According to a recent Savills report, the picture of Singapore’s office leasing market was one of complexity.
There is robust leasing demand in the Lion City, however, shadow spaces are also continuously growing.
Here’s more from Savills:
On one hand, the market continued to receive a considerable number of leasing enquiries with office sizes mostly in the range of 3,000 to 7,000 sq ft. Such demand comprises a mixture of tenants from different industries embarking on modest expansion or downsizing.
On the other hand, the stock of shadow space was and is still growing. This arose from the economic slowdown, continuous tech layoffs and turmoil in the global banking industry. Affected companies, especially tech firms and banks, have already put-up space for sub-letting or if they can, return those excesses to the landlords. Many tenants are also reconfiguring the usage of their space to cut costs.
Nonetheless, as the natural expiration dates for most of these shadow spaces are still some way off , there is less pressure on landlords to drop rents for now. In fact, for the top of the Green buildings, rents are still rising. Coupled with limited new supply for most of this year, the leasing market is still favouring landlords. Landlords know this and thus, although we see vacancy levels rising, rents are still rising, albeit at a pedestrian pace.
The office investment market is pitting fears of higher interest rates and an increasing probability of seeing property values dip, against the inflow of foreign funds looking to diversify from other assets, a tale of two buyers’ market emerges. On the strata-titled office front, keen buying interests, particularly from Ultra-High Net Worth Individuals (UHNWIs), continued.

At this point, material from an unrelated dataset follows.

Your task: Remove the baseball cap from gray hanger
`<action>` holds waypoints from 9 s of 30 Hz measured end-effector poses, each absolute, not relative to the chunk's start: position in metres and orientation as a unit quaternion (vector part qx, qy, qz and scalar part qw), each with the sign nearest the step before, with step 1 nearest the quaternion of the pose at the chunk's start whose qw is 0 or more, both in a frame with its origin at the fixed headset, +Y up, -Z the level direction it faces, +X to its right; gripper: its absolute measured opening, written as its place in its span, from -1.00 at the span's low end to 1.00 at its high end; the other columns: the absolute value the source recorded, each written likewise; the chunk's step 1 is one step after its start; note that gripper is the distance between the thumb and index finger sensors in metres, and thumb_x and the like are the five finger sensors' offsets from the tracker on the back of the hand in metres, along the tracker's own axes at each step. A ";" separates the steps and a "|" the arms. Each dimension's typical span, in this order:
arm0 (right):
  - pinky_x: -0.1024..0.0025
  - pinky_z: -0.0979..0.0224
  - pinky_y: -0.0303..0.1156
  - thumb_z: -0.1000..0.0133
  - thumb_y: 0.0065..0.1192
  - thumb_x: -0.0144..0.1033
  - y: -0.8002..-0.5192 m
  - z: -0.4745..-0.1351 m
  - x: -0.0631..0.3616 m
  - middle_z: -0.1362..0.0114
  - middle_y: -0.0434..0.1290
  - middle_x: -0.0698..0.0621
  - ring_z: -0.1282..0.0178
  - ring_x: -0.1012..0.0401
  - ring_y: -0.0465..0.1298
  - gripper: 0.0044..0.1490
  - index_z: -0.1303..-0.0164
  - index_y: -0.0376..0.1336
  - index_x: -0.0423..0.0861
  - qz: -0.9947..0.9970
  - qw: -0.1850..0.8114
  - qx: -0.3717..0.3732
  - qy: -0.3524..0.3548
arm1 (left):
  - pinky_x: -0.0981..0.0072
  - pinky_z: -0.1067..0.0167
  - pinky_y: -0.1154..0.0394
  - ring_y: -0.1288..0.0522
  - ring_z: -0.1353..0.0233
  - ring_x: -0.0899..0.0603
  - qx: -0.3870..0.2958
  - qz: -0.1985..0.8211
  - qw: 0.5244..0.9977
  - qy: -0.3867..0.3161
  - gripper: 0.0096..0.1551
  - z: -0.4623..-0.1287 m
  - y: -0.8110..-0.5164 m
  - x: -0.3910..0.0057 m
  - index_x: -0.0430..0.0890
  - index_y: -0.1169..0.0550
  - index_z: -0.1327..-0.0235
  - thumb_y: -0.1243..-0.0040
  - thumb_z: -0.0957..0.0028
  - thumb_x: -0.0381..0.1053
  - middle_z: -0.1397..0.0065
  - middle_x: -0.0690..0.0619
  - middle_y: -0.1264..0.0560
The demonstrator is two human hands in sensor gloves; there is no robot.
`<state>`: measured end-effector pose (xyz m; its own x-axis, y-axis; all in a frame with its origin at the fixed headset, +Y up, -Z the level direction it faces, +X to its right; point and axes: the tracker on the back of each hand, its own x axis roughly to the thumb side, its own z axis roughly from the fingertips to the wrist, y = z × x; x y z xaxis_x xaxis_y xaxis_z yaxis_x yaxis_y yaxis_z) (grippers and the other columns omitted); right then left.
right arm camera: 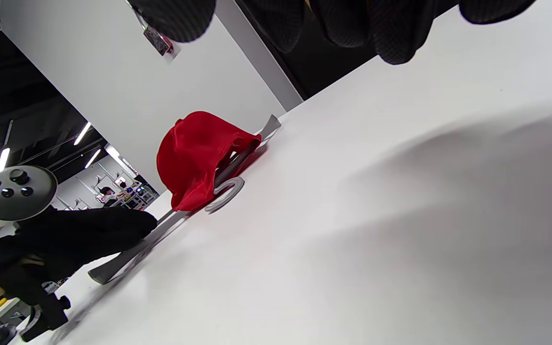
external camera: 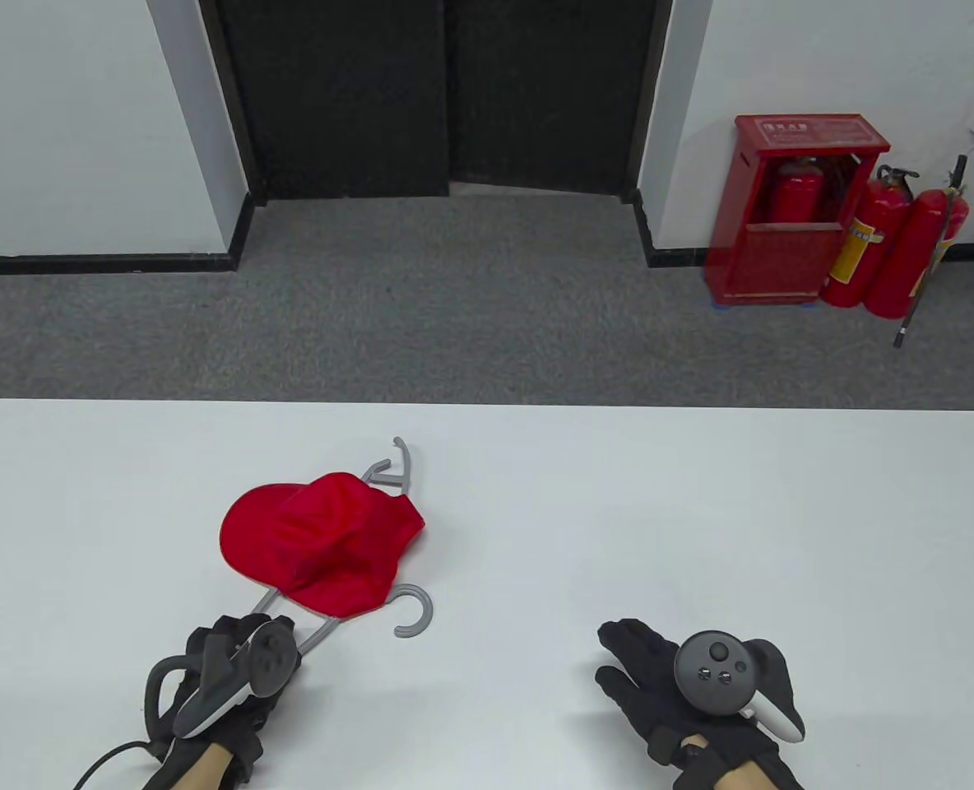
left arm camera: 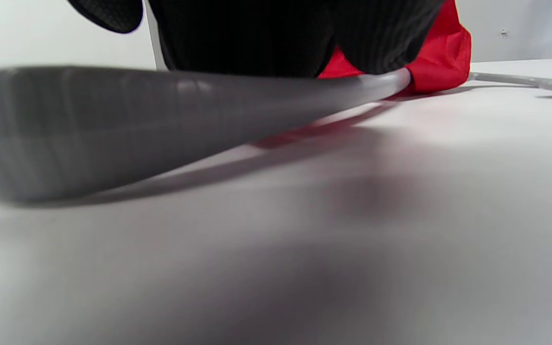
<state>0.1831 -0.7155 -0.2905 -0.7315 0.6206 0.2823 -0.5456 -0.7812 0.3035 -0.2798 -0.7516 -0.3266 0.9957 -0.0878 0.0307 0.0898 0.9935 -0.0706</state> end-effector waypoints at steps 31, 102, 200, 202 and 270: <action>-0.59 -0.41 0.10 -0.29 -0.01 0.03 -0.716 -0.291 0.183 -0.75 0.09 -0.42 -0.60 -0.40 0.20 -0.16 -0.70 0.08 -0.20 0.922 0.319 0.187 0.118 | -0.52 -0.49 -0.17 -0.53 -0.46 -0.25 0.032 0.143 0.989 0.016 -0.49 -0.322 -0.715 -0.304 0.01 -0.50 -0.45 -0.14 -0.22 -0.01 -0.39 -0.07 -0.58; -0.59 -0.42 0.12 -0.20 0.20 -0.29 -0.623 -0.234 0.176 -0.53 0.41 -0.19 -0.52 -0.19 0.40 -0.55 -0.31 0.35 -0.02 0.819 0.410 0.268 -0.299 | -0.50 -0.52 -0.14 -0.54 -0.29 -0.25 0.024 0.421 0.861 -0.285 -0.54 -0.262 -0.644 -0.226 0.06 -0.62 -0.36 -0.22 -0.22 0.11 -0.17 -0.07 -0.66; -0.51 -0.43 0.23 -0.21 0.29 -0.27 -0.728 -0.312 0.220 -0.46 0.51 -0.24 -0.41 -0.18 0.51 -0.49 -0.36 0.39 -0.08 0.955 0.268 0.122 0.022 | -0.49 -0.48 -0.17 -0.52 -0.33 -0.26 0.158 0.274 0.948 -0.042 -0.54 -0.289 -0.678 -0.292 0.06 -0.58 -0.39 -0.20 -0.23 0.07 -0.23 -0.07 -0.64; -0.49 -0.42 0.24 -0.21 0.28 -0.27 -0.720 -0.309 0.224 -0.45 0.51 -0.25 -0.40 -0.18 0.51 -0.50 -0.36 0.39 -0.09 0.950 0.287 0.126 0.005 | -0.50 -0.48 -0.17 -0.52 -0.34 -0.26 0.154 0.256 0.953 -0.046 -0.54 -0.290 -0.681 -0.290 0.06 -0.58 -0.39 -0.20 -0.23 0.06 -0.24 -0.06 -0.64; -0.51 -0.43 0.20 -0.26 0.09 -0.04 -0.688 -0.279 0.192 -0.69 0.22 -0.32 -0.54 -0.29 0.33 -0.19 -0.69 0.05 -0.11 0.928 0.289 0.226 -0.056 | -0.56 -0.52 -0.07 -0.35 -0.71 -0.31 0.054 0.248 0.958 -0.130 -0.41 -0.283 -0.667 -0.272 0.20 -0.47 -0.56 -0.08 -0.22 0.21 -0.71 0.08 -0.44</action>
<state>0.1921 -0.6877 -0.2791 -0.7305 0.5111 0.4529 -0.5622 -0.8266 0.0262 -0.2721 -0.6670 -0.2829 0.8433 0.4613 0.2759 -0.4893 0.8712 0.0390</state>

For example, the sixth and 12th floors in the upcoming 20-storey freehold office project Solitaire on Cecil were sold at S$3,867 per sq ft (psf) and S$4,196 psf of strata area respectively. In contrast, the office block transactions remained relatively tepid as institutional investors stood on the side lines.
In the quarter, the freehold commercial building at 39 Robinson Road was sold to a joint venture led by China-based Yangzijiang Shipbuilding for S$399.0 million, or S$2,970 psf based on net lettable area . The other significant deal is the S$80.0 million sale of GSM Building at Middle Road to the local LHN Group.